In earlier times, the tension was often between belief and unbelief, obedience and rebellion, faithfulness and compromise. But today, the conflict has shifted. The dominant duality of our time looks like this:
We want to be free from the chains and shackles of the religious system—while still maintaining the perks and benefits of that same system.
This is an impossible contradiction.
You cannot remain inside a prison and yet leave it at the same time.
Much of our conversation around strongholds focuses on the obvious negatives control, shame, fear-based obedience, suppression, limitation. What we talk about far less are the benefits we receive from the systems we claim to want to dismantle.
Because the truth is uncomfortable:
There are advantages within religious structures that many of us are unwilling to let go of.
I began to see this clearly in myself.
With one hand, I genuinely desired liberation for myself and for others from systems that distort the heart of God. But with the other hand, there were moments, seconds, even seasons where I still wanted to build a structure that granted me religious authority authority that did not flow from love, but from position.
And this is where the Spirit began to confront me.
If I must tell someone to listen to me,
If I must leverage authority to be heard,
Then they cannot truly hear the life or wisdom in what I am speaking.

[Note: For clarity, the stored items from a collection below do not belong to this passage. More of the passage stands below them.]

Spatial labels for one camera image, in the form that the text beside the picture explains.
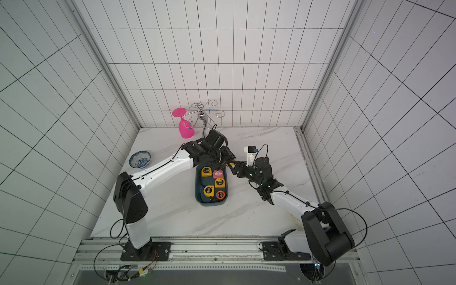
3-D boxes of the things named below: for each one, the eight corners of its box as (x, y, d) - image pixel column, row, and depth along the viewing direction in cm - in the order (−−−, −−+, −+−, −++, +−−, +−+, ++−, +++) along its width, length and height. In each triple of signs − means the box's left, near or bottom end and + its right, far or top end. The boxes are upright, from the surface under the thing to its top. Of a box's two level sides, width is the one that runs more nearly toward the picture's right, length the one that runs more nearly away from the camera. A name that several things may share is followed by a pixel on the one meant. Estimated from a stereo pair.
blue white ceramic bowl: (129, 165, 103) (125, 160, 99) (142, 153, 109) (139, 148, 105) (141, 172, 100) (138, 167, 96) (154, 159, 106) (151, 154, 102)
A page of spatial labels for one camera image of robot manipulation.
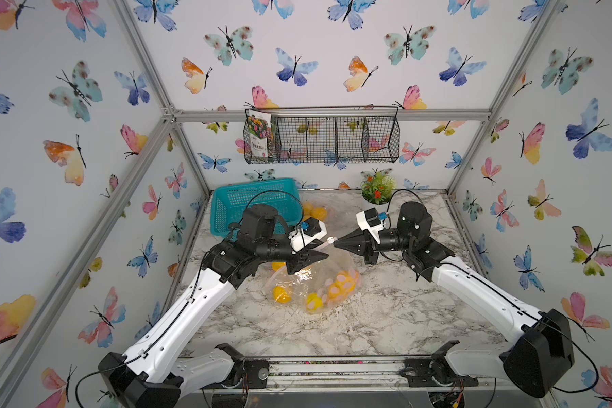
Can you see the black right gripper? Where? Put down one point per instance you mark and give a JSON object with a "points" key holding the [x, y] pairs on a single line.
{"points": [[367, 247]]}

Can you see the seed packet in basket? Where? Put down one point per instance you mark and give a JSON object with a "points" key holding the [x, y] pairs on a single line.
{"points": [[260, 133]]}

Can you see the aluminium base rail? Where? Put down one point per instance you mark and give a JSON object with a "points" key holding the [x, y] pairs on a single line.
{"points": [[336, 375]]}

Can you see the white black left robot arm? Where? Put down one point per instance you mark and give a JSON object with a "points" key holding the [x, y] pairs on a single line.
{"points": [[260, 237]]}

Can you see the teal plastic basket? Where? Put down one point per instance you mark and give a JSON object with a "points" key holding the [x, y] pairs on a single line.
{"points": [[229, 202]]}

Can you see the white pot artificial plant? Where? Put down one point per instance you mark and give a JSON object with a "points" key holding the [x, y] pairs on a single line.
{"points": [[378, 186]]}

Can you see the clear bag of lemons front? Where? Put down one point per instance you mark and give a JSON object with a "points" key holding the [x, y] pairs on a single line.
{"points": [[281, 287]]}

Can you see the yellow-green pear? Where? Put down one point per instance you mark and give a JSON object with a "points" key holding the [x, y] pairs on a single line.
{"points": [[314, 303]]}

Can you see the black wire wall basket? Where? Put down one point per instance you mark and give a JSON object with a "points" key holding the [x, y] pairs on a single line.
{"points": [[333, 136]]}

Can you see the clear zip-top bag with pears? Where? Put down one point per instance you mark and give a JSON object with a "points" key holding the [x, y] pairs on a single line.
{"points": [[335, 279]]}

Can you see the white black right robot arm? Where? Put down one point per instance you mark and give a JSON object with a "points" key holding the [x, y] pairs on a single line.
{"points": [[538, 348]]}

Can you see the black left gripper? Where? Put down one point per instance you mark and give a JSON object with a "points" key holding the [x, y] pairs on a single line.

And so I was forced to ask myself a question that is both sacred and terrifying:
Do I want them to hear me because I desire their freedom?
Or do I want them to hear me because I want to be seen as a spiritual authority?
This is not an easy question to sit with because it requires us to confront the sacred cows we benefit from.
If the system collapses, so do the advantages we gained within it.
That realization brought me back to the issue of duality.
I found myself wondering:
What would happen if the entire structure of religious hierarchy imploded tomorrow?
What would happen to the Church?
How many people who show up every Sunday would still show up?
How many would still pursue holiness when no one was watching?
How many would still choose what they believe is right if fear were removed?
How many would still choose Jesus simply because He is Jesus?
Not out of fear of eternal damnation.
Not out of fear of judgment, rejection, or loss of belonging.
But because He is their choice.
Here is the sobering truth:
If someone would not choose Christ for who He is—
If their loyalty disappears when fear is removed
Then they have not been made a disciple.
They have been made a church member.
A churchgoer.
Or a follower of a personality.
Disciples follow Christ.
Yes, disciples may follow leaders but only insofar as those leaders are pointing them to Christ, not replacing Him. We were never meant to live in constant dependence on other people to provide answers that the Spirit of God longs to reveal within us.
So what do we do about the duality?
How do we escape the contradiction of wanting freedom while still clinging to control?
I believe the answer is simple but costly.
We lay down the pursuit of being known.
We lay down the demand to be heard.
We lay down the need to be deferred to, agreed with, or followed.
And instead, we lean fully into the inward reality of our union with Christ.
Not performing authority but living from intimacy.
Not demanding allegiance but embodying love.
When our words come from union rather than position, duality collapses.
And what remains is not a system but a people who have chosen Jesus for Jesus Himself.